= WORK REQUEST =
Copy word for word each line from the one that has "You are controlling" to the last line of the records, with no other lines.

= INFORMATION SHOWN =
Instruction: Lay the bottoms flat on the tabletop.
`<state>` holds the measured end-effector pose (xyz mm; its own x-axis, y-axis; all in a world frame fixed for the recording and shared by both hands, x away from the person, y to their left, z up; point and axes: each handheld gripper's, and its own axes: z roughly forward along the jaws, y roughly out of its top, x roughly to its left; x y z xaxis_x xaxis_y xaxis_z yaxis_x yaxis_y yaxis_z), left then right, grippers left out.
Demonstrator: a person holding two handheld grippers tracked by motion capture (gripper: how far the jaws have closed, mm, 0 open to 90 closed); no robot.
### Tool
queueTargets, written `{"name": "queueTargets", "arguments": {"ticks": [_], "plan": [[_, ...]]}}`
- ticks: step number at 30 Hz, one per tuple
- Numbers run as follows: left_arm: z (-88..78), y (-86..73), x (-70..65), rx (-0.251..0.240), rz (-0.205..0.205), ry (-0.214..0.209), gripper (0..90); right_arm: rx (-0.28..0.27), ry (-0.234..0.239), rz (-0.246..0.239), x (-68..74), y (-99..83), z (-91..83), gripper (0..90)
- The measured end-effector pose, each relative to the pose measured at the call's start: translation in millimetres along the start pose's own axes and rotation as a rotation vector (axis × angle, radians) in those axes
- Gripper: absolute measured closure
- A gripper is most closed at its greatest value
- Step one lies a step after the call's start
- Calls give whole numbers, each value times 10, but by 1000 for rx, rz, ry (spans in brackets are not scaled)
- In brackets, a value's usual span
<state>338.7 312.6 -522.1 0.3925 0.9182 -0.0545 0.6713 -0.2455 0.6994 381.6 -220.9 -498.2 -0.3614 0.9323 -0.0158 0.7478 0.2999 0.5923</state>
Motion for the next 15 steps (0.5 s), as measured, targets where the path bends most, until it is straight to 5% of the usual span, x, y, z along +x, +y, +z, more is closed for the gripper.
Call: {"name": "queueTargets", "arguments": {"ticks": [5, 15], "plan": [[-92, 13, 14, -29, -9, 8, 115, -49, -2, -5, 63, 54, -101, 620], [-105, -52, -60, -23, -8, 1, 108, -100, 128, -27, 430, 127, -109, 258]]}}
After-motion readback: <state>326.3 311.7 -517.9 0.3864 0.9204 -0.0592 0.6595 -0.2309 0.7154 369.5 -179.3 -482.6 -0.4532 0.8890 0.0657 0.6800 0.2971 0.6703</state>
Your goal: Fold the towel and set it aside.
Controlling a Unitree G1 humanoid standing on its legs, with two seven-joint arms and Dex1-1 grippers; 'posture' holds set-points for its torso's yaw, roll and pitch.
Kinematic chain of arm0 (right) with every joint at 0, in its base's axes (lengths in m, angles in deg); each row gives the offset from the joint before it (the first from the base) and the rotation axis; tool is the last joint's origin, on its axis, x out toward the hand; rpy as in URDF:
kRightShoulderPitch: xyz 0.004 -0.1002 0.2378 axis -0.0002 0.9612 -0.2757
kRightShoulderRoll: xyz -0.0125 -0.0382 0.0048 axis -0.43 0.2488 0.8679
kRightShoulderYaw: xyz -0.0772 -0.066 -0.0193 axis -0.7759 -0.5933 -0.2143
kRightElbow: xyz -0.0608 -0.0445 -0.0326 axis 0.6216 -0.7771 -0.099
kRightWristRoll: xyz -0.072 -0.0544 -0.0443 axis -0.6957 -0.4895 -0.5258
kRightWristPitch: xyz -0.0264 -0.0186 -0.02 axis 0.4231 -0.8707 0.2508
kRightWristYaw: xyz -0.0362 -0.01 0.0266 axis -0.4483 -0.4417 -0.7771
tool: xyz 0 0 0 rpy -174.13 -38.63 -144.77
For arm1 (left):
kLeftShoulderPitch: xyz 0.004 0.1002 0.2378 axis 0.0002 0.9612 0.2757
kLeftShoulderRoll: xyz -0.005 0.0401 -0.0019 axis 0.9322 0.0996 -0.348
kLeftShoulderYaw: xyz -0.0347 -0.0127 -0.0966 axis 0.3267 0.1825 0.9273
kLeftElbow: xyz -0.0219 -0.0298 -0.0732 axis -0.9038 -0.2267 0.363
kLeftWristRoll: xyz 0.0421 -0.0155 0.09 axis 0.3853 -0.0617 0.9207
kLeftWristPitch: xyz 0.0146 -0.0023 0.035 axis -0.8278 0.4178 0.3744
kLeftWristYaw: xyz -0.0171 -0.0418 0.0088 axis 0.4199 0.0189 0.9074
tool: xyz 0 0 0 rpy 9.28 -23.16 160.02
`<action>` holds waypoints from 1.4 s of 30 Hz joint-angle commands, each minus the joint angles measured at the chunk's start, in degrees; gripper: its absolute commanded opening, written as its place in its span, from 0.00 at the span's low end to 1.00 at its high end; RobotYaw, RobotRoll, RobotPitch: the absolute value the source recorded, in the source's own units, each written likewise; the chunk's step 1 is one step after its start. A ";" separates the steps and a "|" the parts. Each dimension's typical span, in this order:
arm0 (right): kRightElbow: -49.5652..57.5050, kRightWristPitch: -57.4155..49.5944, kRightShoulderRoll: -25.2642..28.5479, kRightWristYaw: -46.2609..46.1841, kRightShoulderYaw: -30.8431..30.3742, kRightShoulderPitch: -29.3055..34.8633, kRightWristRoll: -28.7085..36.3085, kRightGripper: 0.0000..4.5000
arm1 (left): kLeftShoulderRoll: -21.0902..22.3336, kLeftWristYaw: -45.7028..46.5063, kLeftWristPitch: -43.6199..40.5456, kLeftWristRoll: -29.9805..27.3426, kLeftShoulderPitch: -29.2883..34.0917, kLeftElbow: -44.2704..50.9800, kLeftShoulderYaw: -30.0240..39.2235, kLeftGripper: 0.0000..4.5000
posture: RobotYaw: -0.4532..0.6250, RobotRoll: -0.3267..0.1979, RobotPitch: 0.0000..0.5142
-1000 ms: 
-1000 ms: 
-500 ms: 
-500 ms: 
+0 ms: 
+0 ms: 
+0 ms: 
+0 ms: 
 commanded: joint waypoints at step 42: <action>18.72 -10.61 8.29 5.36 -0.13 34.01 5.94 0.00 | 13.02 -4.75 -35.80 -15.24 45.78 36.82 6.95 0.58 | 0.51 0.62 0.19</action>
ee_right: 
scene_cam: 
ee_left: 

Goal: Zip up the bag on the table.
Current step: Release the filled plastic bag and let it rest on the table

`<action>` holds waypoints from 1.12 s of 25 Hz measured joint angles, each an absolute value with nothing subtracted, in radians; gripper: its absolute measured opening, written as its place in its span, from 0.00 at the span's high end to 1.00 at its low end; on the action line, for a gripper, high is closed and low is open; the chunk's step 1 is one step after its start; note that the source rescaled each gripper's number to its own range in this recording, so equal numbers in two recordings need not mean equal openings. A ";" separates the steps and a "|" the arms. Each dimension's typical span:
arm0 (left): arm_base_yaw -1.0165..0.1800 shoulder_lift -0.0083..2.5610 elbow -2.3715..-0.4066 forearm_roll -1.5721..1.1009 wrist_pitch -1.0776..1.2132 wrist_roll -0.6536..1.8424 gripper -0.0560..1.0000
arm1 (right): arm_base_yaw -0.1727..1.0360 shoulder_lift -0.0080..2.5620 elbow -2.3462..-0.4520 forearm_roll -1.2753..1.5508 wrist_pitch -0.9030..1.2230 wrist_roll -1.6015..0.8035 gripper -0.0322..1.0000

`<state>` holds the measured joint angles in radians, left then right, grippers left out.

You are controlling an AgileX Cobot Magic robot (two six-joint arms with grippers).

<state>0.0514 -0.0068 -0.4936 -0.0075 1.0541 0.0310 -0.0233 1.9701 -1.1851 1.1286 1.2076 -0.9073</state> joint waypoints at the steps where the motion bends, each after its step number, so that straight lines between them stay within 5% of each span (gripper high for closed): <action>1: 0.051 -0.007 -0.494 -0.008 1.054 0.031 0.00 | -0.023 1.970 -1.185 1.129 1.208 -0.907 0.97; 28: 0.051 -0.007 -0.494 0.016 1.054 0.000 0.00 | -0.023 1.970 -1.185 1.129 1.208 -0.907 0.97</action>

= REPLY =
You are controlling an AgileX Cobot Magic robot (two six-joint arms with grippers).

<state>0.0514 -0.0068 -0.4936 -0.0075 1.0541 0.0310 -0.0233 1.9701 -1.1851 1.1286 1.2076 -0.9073</state> joint waypoints at the steps where the motion bends, each after its step number, so that straight lines between them stay within 5% of each span (gripper high for closed): <action>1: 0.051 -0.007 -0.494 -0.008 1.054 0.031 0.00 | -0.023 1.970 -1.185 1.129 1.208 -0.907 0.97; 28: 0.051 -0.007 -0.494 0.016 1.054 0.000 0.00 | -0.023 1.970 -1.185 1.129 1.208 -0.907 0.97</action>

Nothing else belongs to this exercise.